Objective: The objective of this study was to test the hypothesis that dental practice characteristics are associated with tooth loss incidence with both tooth-specific and patient-specific characteristics already taken into account.
Research design: A population-based prospective cohort study was conducted. In-person interviews and clinical examinations were done at baseline, 24, and 48 months, with telephone interviews every 6 months. Practices that coincidentally served participants in the study completed practice characteristics questionnaires. To increase inferential power when testing practice-level effects, detailed tooth-specific and patient-specific data were simultaneously taken into account in tests for association between practice-level effects and tooth loss.
Setting: Data were from the Florida Dental Care Study. The key health outcome was tooth loss, a leading measure of a population's oral health.
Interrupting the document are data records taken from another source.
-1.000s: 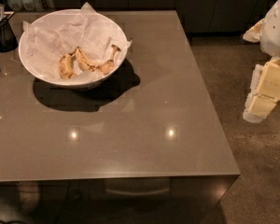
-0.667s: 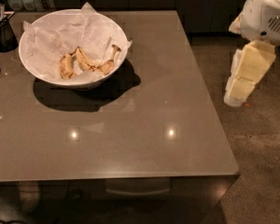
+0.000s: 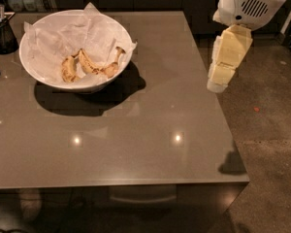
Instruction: Pick banana from white bowl
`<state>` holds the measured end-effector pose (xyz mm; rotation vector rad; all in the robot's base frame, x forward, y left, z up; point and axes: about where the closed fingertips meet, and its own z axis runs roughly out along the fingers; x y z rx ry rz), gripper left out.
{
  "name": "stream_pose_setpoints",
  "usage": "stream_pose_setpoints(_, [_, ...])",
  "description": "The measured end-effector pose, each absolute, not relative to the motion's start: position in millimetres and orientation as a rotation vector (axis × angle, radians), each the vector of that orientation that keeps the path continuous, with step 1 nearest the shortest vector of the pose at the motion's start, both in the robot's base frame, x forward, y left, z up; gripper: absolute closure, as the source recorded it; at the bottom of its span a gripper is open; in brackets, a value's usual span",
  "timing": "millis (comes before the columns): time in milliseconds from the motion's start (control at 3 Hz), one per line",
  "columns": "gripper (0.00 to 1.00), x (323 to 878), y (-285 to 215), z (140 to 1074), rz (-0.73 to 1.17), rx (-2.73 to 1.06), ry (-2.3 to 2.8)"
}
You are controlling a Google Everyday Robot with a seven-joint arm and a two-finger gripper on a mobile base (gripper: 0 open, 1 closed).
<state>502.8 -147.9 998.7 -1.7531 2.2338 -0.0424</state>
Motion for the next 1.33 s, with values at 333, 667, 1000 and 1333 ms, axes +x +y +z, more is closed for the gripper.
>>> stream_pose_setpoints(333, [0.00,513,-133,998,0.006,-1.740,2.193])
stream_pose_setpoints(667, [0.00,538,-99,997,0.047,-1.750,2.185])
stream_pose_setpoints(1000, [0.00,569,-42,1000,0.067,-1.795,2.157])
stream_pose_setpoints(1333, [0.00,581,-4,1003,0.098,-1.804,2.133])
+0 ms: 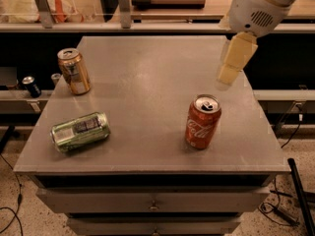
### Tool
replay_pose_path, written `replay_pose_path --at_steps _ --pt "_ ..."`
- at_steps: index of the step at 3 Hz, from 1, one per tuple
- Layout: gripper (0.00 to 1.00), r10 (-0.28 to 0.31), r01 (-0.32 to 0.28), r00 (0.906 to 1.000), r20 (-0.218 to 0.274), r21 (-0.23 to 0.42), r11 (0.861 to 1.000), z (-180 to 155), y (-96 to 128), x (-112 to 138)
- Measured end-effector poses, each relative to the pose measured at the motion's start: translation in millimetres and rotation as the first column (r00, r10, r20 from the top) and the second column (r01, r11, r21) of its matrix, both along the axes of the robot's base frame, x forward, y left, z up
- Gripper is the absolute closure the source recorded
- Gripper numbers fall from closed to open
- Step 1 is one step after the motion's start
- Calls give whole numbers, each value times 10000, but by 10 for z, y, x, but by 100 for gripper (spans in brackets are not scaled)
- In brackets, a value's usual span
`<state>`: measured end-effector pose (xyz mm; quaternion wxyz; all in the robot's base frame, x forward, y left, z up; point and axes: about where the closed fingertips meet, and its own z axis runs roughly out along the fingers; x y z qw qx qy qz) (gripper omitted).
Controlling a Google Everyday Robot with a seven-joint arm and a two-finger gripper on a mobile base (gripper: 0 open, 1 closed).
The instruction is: Knock orange can over
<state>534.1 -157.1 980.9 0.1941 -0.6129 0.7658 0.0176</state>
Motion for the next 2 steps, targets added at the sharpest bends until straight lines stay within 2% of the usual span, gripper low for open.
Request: replay_pose_path --at_steps 2 --pt "0 -2 1 10000 48 208 9998 -7 47 44"
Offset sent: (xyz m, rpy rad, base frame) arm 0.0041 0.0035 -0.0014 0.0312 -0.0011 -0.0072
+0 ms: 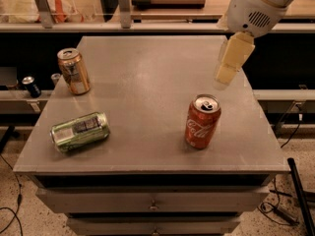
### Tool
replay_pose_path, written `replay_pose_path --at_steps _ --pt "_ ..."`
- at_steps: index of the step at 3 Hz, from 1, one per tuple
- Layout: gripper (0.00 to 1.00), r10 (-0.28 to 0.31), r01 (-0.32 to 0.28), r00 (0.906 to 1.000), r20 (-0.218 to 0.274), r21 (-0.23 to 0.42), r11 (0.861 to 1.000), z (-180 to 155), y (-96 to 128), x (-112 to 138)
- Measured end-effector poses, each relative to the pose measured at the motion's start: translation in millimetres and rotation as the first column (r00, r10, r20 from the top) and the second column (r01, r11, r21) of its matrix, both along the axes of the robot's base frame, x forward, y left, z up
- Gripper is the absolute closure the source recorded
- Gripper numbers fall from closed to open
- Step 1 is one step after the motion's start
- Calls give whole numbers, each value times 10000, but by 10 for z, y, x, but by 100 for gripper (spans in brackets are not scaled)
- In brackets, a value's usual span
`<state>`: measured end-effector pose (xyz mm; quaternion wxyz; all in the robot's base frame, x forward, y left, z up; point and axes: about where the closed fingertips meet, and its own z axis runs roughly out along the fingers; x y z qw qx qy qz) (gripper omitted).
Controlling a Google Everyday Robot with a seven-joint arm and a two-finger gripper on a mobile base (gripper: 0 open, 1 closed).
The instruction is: Knock orange can over
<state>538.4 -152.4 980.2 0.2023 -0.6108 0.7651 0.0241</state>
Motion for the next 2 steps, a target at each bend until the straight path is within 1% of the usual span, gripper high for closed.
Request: replay_pose_path --at_steps 1,2 --pt "0 -233 216 9994 245 707 9973 -25 82 135" --pt "0 -112 39 9991 410 1734 9848 -61 307 347"
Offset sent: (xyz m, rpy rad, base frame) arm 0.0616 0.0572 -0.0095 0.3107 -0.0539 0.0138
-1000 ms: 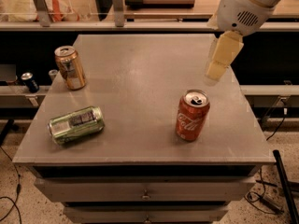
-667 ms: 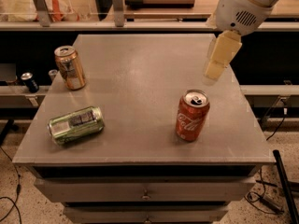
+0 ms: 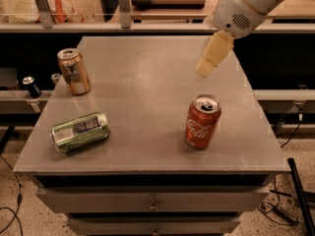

Participants: Eight hundred seventy-three African-Americans and non-Hispanic whites who had at least 1 tooth.
Results: Certain practice characteristics were associated with tooth loss, including the racial mix of the practice's patient population; persons who attended practices with higher percentages of African-Americans were more likely to receive a dental extraction regardless of the individual patient's race.
Conclusions: This is the first longitudinal report of increased risk for tooth loss resulting from practice-level effects. Although a patient-level racial disparity remained evident, and even with detailed tooth-specific and patient-level characteristics taken into account, racial differences in characteristics of practices attended independently contributed to the patient-level racial disparity in health.